— TASK —
All lines from the one containing "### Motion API" down to the one containing "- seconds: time", both ends included, are to be given again exactly; omit the rest of the listing below.
Start of GIVEN INFORMATION
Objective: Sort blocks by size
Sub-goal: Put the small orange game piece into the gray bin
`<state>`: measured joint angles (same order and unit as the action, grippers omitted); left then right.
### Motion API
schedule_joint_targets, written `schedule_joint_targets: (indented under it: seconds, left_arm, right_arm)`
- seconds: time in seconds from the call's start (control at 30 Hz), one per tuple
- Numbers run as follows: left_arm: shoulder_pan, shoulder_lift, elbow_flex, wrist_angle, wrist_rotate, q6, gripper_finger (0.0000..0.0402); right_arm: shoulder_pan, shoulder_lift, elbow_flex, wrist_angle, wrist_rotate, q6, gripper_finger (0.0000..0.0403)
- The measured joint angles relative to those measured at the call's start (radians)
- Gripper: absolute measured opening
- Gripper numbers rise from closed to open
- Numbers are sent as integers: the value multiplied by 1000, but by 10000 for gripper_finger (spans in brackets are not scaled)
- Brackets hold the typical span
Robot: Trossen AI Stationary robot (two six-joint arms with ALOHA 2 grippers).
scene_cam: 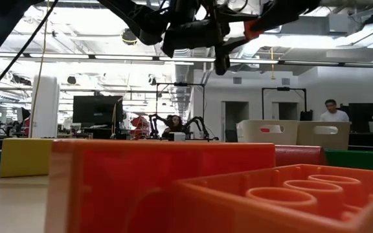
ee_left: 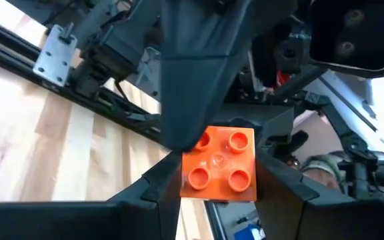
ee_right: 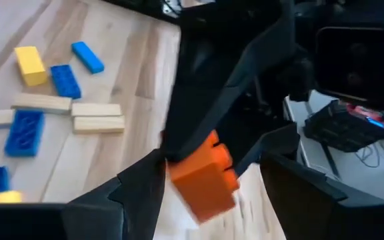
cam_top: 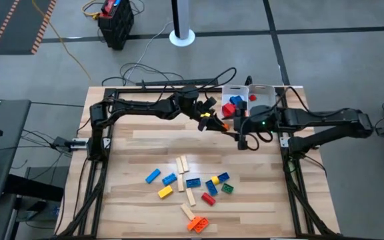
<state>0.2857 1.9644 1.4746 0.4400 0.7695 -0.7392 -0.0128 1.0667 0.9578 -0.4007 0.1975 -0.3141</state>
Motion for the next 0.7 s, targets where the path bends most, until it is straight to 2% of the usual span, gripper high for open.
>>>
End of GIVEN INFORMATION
— RESPONSE FOR THIS EXERCISE —
### Motion API
schedule_joint_targets, written `schedule_joint_targets: (indented under it: seconds, left_arm, right_arm)`
- seconds: time in seconds from the call's start (control at 30 Hz), one per tuple

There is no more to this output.